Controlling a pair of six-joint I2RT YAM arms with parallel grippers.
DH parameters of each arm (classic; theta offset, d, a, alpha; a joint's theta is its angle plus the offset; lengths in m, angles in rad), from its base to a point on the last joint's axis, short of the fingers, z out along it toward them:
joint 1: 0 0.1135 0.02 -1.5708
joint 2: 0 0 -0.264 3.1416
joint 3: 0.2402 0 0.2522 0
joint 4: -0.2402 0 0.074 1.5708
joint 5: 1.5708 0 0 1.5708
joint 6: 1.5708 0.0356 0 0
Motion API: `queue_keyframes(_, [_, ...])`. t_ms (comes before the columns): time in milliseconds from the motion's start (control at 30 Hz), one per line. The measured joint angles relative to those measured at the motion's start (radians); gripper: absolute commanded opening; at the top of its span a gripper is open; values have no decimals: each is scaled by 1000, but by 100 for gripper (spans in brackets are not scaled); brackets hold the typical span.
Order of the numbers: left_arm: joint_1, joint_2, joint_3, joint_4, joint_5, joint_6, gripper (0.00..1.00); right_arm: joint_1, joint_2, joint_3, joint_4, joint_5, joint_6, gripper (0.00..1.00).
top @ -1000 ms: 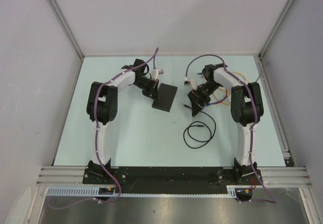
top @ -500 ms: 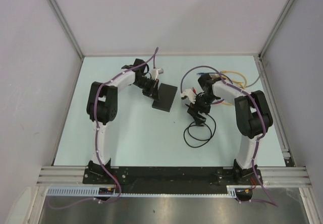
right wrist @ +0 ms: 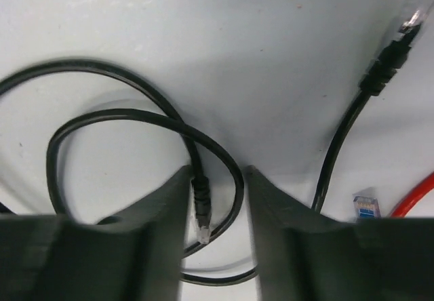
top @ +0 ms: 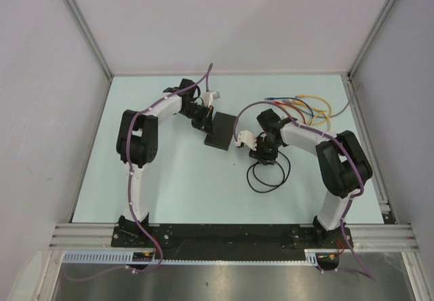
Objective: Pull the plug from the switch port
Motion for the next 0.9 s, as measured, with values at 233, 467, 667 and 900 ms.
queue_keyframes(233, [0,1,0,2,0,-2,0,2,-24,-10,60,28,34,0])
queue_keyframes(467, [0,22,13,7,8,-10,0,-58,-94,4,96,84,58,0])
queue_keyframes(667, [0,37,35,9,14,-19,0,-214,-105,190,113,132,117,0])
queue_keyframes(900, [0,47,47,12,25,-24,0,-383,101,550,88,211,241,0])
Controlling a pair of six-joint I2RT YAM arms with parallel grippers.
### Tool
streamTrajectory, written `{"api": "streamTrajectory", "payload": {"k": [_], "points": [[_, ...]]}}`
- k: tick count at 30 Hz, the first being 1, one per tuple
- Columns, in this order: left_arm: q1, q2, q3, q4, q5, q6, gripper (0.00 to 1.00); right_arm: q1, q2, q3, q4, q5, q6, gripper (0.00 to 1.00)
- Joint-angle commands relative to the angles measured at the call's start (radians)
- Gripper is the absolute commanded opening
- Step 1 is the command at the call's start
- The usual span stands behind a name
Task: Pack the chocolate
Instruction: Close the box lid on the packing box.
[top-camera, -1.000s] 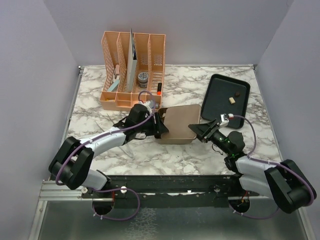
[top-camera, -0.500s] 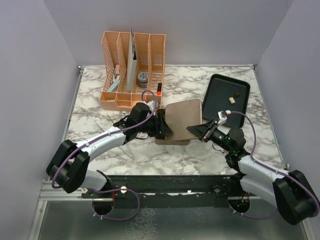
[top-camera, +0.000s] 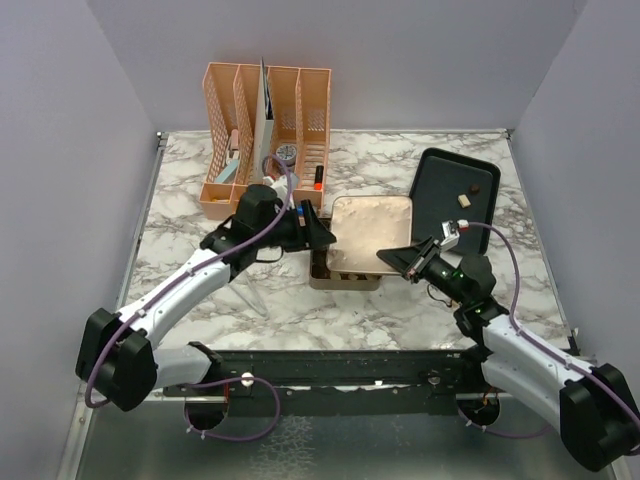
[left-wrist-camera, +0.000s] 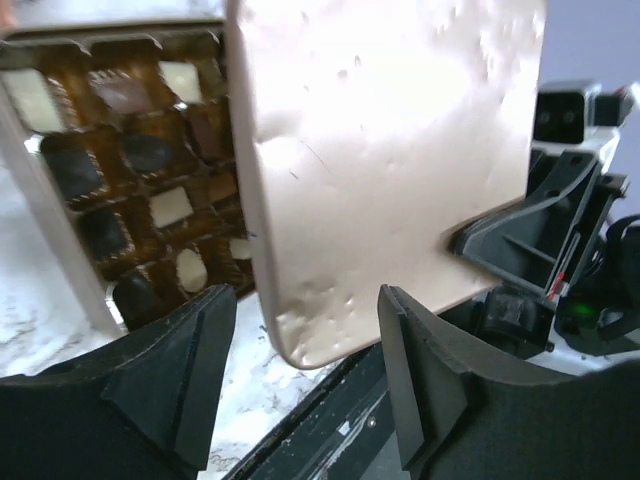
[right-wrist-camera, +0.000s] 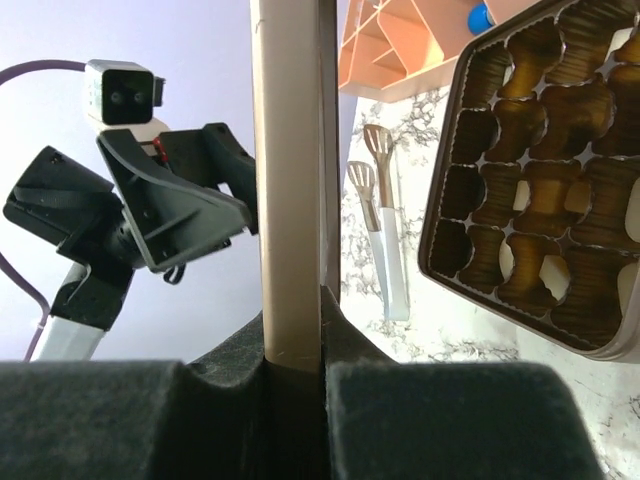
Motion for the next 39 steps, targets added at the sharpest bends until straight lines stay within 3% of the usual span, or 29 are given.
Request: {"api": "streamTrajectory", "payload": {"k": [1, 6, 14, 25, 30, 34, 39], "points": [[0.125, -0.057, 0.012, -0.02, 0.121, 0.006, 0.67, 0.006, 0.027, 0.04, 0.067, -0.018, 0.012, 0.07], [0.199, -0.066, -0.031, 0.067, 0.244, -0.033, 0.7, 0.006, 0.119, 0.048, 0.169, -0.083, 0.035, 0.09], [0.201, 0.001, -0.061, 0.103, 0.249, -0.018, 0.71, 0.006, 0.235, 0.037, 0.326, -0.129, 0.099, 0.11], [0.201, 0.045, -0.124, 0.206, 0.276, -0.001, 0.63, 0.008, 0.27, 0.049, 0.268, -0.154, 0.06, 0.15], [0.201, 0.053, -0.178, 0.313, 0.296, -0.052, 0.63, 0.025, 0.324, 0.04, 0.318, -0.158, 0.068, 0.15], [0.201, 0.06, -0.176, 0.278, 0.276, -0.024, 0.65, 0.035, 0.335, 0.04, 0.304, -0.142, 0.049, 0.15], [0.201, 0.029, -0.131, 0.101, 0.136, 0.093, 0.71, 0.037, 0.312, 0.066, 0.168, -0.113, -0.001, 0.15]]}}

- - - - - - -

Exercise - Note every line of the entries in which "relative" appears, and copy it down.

Answer below -
Motion API: `queue_keyframes(_, [_, ...])`. t_ms (comes before the columns): time in milliseconds from the motion's start (control at 30 Hz), one per line. The measured joint angles relative to those measured at the motion's start (radians); gripper: absolute commanded opening; at the top of its span a gripper is open; values have no decimals: each is scaled by 1000, but by 100 for gripper (spans in brackets are not scaled); brackets hold the typical span.
- Joint-angle commands relative to the angles measured at the call's start (radians)

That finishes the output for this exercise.